The closest the paper got to saying that was:
> The other mismatch is ChatGPT against PPO, where human annotators preferred PPO (55.1% vs 52.9%) unlike the simulator (46.8% vs 61.4%).
That's interesting.
> In both cases, these are
not major mistakes, as we do not expect SFT52k to be much worse than SFT10k or for a 7B LLaMA model to substantially outperform ChatGPT.
?? Mistakes?
So.. I mean, yes. I'm judging. When you write a blog saying "outperforms ChatGPT" and then, the paper doesn't say that... well.
Yeah, and I think they are using an old version (3.0? 3.5?) of ChatGPT, not GPT4, which is way better. Can anyone verify? They confusingly list GPT4 as a separate LLM, even though ChatGPT supports GPT4.
No one using ChatGPT is confused. You have to make an explicit choice in the switch, and if you are using the API you have to put the name in as a parameter.
Absolutely off topic, but I just got back from a week in Peru, where the alpaca is a prominent member of the local fauna.
For folks in the US at least, it's a relatively inexpensive trip and an absolutely gobsmackingly gorgeous country with friendly people and amazing food. Highly recommended!!!
Interesting, did other local fauna converse with you in standard 5-paragraph essay formats as taught to humans >= 12 years old, or was it only the alpaca that did so?
I wonder how much longer this "Using LLMs to evaluate the quality of other LLMs" can last. Certainly it has proven valuable and useful up until now, especially since ChatGPT is a pretty high bar to evaluate against.
But it also seems like a strange, incestuous, closed system approach.

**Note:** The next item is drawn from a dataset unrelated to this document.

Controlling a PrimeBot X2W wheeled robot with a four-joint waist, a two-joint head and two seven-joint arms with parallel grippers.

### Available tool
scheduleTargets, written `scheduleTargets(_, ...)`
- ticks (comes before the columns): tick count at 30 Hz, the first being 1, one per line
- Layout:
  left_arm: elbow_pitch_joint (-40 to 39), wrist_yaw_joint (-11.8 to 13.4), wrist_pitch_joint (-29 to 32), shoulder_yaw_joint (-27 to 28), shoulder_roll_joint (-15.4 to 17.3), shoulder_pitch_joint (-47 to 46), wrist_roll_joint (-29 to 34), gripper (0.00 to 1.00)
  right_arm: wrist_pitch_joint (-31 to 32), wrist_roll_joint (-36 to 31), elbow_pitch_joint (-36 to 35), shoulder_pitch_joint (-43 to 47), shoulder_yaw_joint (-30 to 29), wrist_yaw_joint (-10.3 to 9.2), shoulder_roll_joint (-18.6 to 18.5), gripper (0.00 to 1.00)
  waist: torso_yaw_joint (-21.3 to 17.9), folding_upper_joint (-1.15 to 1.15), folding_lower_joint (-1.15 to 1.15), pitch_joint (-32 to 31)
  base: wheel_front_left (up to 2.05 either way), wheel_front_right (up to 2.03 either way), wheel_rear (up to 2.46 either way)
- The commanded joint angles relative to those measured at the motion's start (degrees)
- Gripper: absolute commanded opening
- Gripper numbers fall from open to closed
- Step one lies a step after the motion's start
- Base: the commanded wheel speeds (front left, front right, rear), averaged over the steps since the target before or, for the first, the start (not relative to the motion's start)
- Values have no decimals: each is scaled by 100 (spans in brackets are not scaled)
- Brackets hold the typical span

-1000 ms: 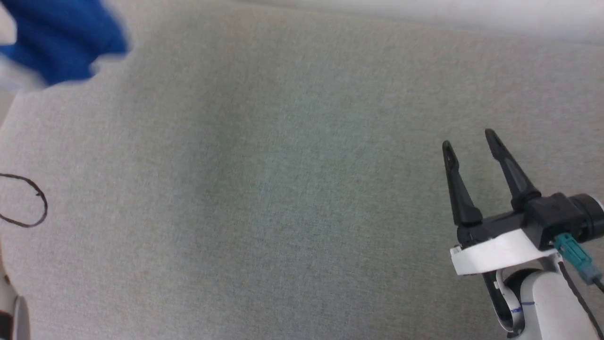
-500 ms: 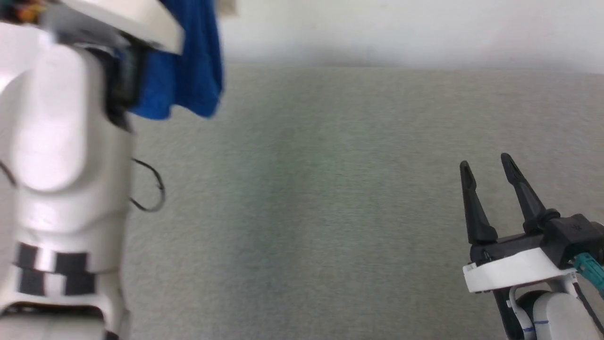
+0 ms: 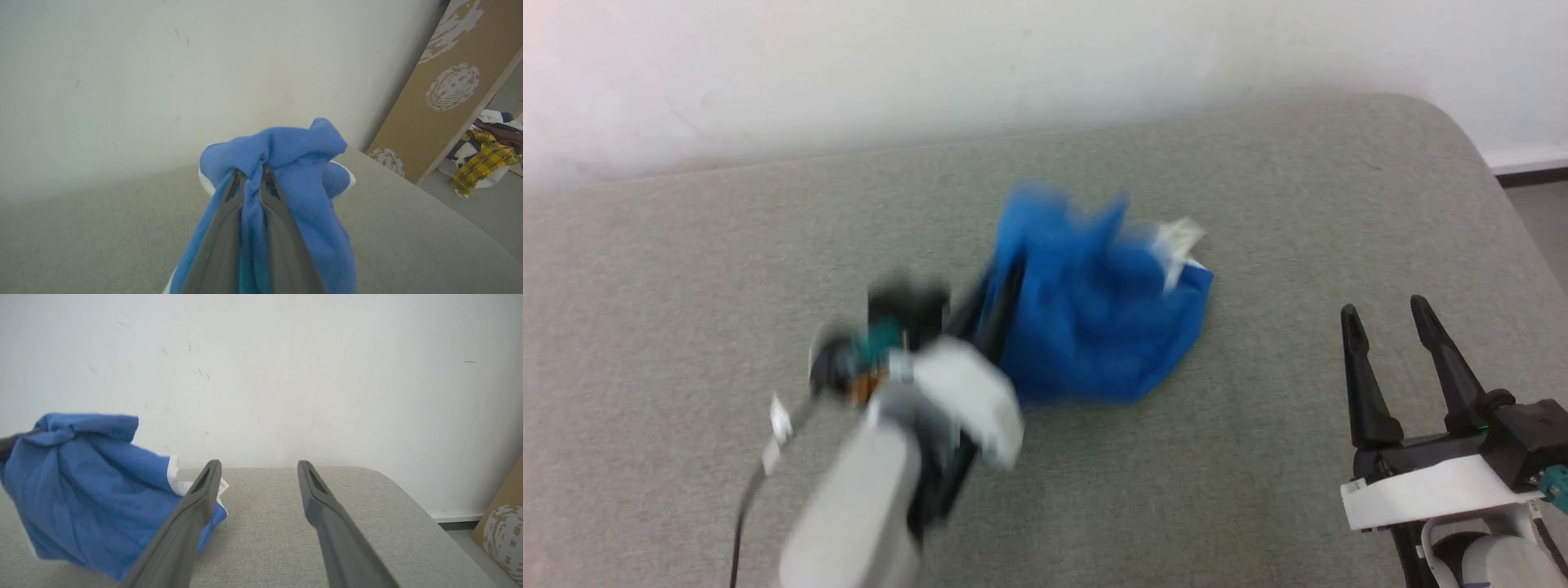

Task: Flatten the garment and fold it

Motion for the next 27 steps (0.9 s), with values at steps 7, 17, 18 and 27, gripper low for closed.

Like, unless you are introducing something new into the system, you just have the system churning against itself, probably until it reaches an equilibrium (or else becomes incoherent).

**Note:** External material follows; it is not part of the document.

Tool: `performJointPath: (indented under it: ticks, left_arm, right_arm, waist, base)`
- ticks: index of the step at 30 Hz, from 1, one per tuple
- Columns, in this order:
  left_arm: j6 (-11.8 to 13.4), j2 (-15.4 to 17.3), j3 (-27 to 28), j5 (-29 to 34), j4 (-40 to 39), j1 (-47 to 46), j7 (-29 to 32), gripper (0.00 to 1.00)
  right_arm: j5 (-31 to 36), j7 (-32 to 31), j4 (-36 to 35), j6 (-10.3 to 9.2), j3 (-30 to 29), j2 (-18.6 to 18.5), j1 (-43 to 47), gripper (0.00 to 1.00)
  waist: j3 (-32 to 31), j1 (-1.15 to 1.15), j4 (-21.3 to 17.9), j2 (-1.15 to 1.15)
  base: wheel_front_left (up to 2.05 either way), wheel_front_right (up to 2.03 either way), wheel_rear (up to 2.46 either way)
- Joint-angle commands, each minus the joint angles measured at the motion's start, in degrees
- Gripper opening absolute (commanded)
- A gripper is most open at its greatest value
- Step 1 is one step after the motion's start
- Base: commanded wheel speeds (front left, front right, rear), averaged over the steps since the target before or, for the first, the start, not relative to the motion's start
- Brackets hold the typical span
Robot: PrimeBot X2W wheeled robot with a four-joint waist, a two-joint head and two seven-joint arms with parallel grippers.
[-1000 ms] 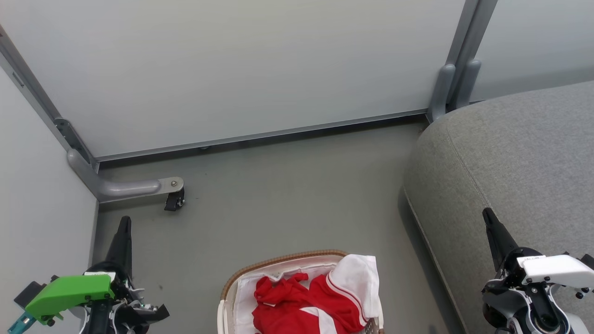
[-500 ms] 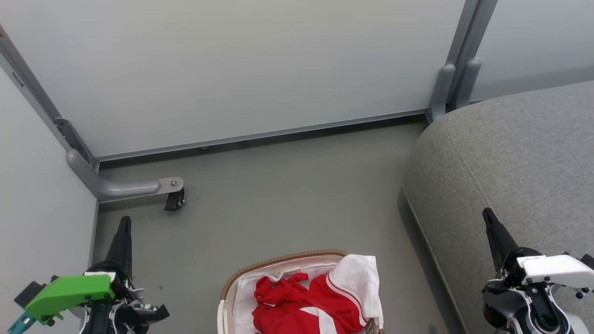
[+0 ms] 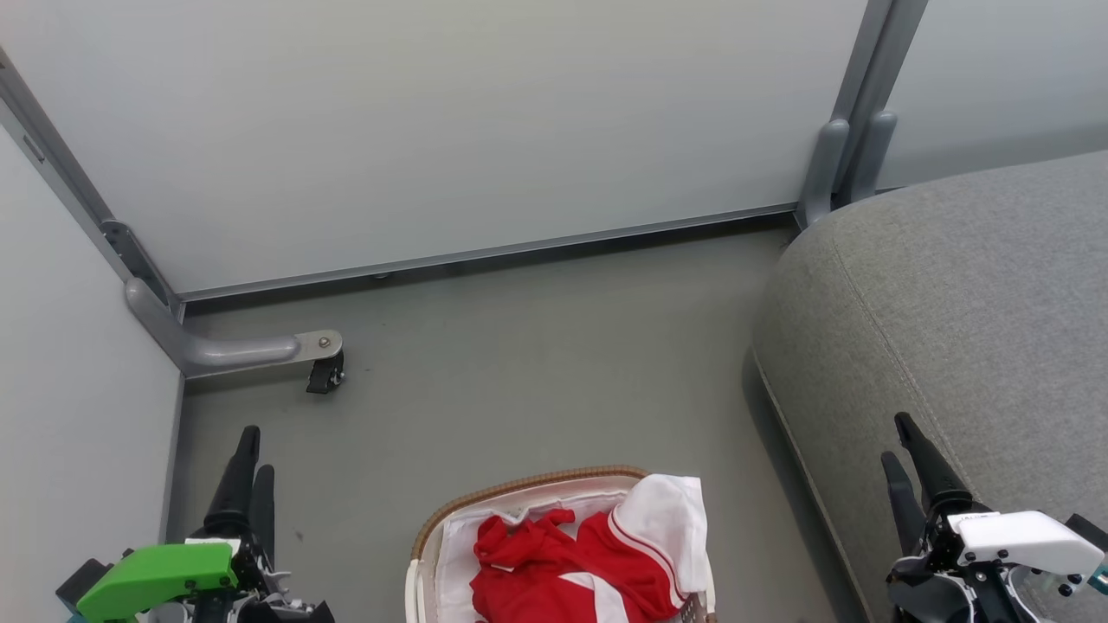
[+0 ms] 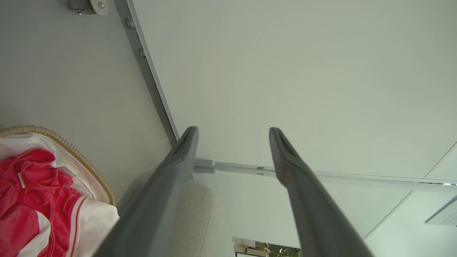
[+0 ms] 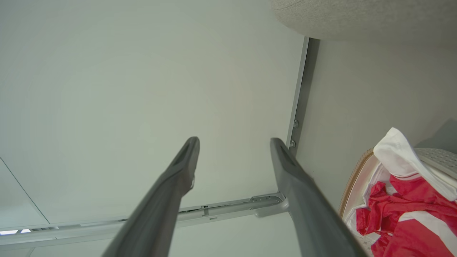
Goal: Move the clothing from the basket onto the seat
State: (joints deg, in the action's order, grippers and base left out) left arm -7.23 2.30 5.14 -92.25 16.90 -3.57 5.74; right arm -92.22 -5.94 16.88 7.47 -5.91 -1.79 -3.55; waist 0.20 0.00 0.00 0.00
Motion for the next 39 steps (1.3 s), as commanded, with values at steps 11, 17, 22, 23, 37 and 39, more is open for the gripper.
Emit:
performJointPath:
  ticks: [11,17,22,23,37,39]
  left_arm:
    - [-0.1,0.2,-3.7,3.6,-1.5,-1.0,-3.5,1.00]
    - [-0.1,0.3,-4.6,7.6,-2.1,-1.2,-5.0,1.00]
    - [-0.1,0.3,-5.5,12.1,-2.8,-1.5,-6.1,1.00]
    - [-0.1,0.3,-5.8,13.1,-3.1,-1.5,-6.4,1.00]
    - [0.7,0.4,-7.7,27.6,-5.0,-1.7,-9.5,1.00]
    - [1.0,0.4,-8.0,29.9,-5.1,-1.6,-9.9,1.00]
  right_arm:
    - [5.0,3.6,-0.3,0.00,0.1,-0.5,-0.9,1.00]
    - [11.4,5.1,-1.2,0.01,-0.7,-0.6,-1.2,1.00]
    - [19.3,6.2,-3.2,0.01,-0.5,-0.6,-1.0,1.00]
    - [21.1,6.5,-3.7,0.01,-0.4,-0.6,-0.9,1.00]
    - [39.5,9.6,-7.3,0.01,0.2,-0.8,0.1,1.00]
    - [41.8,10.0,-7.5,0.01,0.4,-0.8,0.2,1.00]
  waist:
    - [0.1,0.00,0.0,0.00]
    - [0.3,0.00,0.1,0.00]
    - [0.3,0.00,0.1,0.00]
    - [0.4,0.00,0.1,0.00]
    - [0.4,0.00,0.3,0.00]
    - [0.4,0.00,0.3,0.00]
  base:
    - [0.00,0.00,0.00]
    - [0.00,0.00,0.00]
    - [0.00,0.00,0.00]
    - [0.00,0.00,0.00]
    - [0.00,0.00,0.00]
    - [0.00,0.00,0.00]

Not really. Pretty much the "killer app" feature of ChatGPT is RLHP. Whether or not the current RLHP-ed Alpca really beats ChatGPT, it is pretty obvious that local LLMs can be RLHP-ed and it is only a matter of time before people realize running an RLHP-ed LLM locally is a better option than running ChatGPT with all the security concerns of running something "in the cloud" (which is just "somebody else's computer" in the famous saying).
Beating by generating longer answer is not a win for me. Maybe raters prefer long answers, but in reality long answers are only good if they provide extra important information.
They should try to compare answers with similar length.
RLHF is supervised learning on top of unsupervised learning. Is supervised learning at some point of the process a requirement for all reasonable ML models?
4 isn’t just marginally better at most tasks I use it for, it’s operating at an entirely different level to the point where I have little (no?) day-to-day use of 3.5 at this point.